Fixed bug preventing c.t.TemplateTap from being written to in Reducer.
1.0.1
Improved error message for the case a Hadoop serializer/deserializer cannot be found.
Changed c.s.Scheme sourceFields default to Fields.UKNOWN. sinkFields default remains Fields.ALL.
Fixed bug where unsafe filename characters were leaking into temporary filenames.
Changed SinkMode.APPEND support checks to be done in c.t.Hfs, instead of c.t.Tap.
1.0.0
Updated copyright messages.
Fixed bug where c.t.TuplePair threw a NPE during dubugging.
Fixed bug where positional selectors failed against Fields.UNKNOWN.
Changed all constructors on c.p.Group to be protected. Must now use subclasses to construct.
Renamed c.t.Fields#minus to subtract.
0.10.0
Changed c.p.CoGroup "repeat" parameter to numSelfJoins to respresent the actual number of self joins to be performed.
Thus a value of 1, will cause a single self join of a pipe. Users will need to decrement the current value by 1.
Changed c.p.CoGroup "repeat" parameter to numSelfJoins to respresent the actual number of self joins to be performed.
Thus a value of 1, will cause a single self join of a pipe. Users will need to decrement the current value by 1.

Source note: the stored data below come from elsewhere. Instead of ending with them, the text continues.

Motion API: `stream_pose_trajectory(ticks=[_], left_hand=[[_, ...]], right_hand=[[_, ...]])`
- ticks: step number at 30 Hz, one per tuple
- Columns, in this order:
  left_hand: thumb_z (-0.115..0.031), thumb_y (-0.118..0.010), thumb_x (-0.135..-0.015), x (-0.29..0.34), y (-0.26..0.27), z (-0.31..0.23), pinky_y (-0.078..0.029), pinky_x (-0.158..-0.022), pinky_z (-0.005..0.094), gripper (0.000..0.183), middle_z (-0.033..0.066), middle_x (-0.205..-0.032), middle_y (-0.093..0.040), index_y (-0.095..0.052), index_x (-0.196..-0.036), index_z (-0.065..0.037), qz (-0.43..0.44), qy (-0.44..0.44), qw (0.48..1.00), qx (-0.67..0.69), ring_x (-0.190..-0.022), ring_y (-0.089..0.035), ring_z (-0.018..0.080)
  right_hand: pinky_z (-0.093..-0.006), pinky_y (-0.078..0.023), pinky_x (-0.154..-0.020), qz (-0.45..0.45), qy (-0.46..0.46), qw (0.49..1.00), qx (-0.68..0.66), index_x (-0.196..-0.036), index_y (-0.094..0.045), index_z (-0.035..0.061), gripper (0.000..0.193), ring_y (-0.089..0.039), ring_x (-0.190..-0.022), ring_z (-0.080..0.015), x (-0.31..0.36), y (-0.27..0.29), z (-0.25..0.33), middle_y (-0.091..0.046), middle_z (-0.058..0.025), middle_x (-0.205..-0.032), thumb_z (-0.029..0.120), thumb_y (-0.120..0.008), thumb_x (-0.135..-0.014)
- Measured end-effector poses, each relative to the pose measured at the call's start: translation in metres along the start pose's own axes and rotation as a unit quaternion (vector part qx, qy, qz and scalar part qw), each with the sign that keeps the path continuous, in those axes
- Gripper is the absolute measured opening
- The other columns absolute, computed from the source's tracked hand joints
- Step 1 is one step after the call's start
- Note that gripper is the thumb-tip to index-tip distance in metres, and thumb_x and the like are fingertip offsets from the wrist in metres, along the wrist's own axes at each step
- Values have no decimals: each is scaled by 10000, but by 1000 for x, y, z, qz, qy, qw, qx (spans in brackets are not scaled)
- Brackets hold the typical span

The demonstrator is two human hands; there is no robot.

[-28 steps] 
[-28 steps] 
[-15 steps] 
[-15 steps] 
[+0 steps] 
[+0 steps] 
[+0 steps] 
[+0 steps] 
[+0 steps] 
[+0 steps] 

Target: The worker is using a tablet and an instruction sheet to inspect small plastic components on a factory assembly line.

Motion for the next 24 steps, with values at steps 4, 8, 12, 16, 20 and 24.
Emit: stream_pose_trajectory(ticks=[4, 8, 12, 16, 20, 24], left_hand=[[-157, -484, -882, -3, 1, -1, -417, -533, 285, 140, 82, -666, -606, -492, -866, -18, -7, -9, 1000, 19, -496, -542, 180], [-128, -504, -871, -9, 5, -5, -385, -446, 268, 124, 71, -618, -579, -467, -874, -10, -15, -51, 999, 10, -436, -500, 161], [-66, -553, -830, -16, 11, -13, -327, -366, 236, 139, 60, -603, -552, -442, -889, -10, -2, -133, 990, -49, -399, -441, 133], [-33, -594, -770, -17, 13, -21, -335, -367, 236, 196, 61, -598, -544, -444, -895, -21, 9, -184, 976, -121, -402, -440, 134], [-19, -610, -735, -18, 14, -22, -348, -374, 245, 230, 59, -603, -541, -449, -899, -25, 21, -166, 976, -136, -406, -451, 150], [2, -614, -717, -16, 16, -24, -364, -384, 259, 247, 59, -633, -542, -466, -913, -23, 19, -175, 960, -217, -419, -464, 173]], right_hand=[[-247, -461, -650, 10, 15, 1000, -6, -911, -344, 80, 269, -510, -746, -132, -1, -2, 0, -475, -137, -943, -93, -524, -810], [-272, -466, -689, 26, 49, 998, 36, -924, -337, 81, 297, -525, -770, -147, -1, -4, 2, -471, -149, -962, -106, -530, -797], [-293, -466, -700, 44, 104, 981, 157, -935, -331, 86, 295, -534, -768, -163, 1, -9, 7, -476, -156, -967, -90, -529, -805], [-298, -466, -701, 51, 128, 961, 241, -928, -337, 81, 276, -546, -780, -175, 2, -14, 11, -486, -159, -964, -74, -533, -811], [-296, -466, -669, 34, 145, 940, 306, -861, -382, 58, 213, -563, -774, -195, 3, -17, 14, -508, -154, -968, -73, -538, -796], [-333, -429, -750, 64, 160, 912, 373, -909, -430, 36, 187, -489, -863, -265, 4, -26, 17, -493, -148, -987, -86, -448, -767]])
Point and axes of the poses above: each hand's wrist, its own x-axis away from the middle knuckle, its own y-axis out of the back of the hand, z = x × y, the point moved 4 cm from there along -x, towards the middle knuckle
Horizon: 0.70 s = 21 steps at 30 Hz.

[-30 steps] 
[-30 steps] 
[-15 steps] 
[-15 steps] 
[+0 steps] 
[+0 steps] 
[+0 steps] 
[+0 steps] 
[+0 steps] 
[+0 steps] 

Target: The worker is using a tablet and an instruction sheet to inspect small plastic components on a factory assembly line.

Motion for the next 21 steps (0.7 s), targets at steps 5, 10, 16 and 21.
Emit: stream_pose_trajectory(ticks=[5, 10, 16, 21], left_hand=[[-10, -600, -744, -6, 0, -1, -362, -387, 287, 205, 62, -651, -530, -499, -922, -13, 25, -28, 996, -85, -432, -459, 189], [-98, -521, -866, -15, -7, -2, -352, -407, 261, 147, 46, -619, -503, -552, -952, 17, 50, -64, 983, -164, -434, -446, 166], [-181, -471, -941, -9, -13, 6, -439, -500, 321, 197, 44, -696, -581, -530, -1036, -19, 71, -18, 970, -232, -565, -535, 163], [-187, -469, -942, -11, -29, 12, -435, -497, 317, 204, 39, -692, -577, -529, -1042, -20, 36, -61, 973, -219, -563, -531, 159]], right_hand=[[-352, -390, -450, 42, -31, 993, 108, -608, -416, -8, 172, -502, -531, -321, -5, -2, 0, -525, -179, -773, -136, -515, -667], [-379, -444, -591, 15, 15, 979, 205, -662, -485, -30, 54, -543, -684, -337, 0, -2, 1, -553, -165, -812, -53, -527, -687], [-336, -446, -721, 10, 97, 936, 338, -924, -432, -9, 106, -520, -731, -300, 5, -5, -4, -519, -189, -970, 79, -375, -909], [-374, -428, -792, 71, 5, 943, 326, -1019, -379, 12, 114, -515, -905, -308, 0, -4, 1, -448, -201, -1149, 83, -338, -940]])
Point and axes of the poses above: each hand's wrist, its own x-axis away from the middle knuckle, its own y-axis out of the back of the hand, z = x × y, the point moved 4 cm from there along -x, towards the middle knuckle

Fixed bug with temporary filename generation where path created was too long.
Fixed Janino c.o.expression operations to require parameter names and types. Janino
was returning guessed parameter names in an undeterministic order.
Fixed boolean type c.t.Tuple serialization.
Fixed c.p.GroupBy merging case where grouping field names were not properly resolved.
Changed c.o.r.RegexParser to emit variable sized Tuples if a fieldDeclaration is not given. Also will emit group
matches if they are any, otherwise the match is emitted.
Removed deprecated classes; c.o.t.Texts, c.o.r.Regexes, c.p.EndPipe.
Removed experimental c.p.EndPipe class.
Changed c.t.Tap#isUseTapCollector to Tap#isWriteDirect.
Changed c.t.Tap and c.f.Flow to return c.t.TupleEntryIterator instead of c.t.TupleIterator. This is more consistent
and more useful.
Added c.t.TemplateTap to support dynamically writing out c.t.Tuple values to unique directories.
Changed Cascading to support null values returned from c.t.Tap#source() and subsequently c.t.Scheme#source().
This allows for Schemes to skip records returned by an internal Hadoop InputFormat without having to implement
a custom Hadoop InputFormat or instrument a pipe assembly with a c.o.Filter.
0.9.0
Updated c.o.Debug to allow for printing field names and tuple values in intervals.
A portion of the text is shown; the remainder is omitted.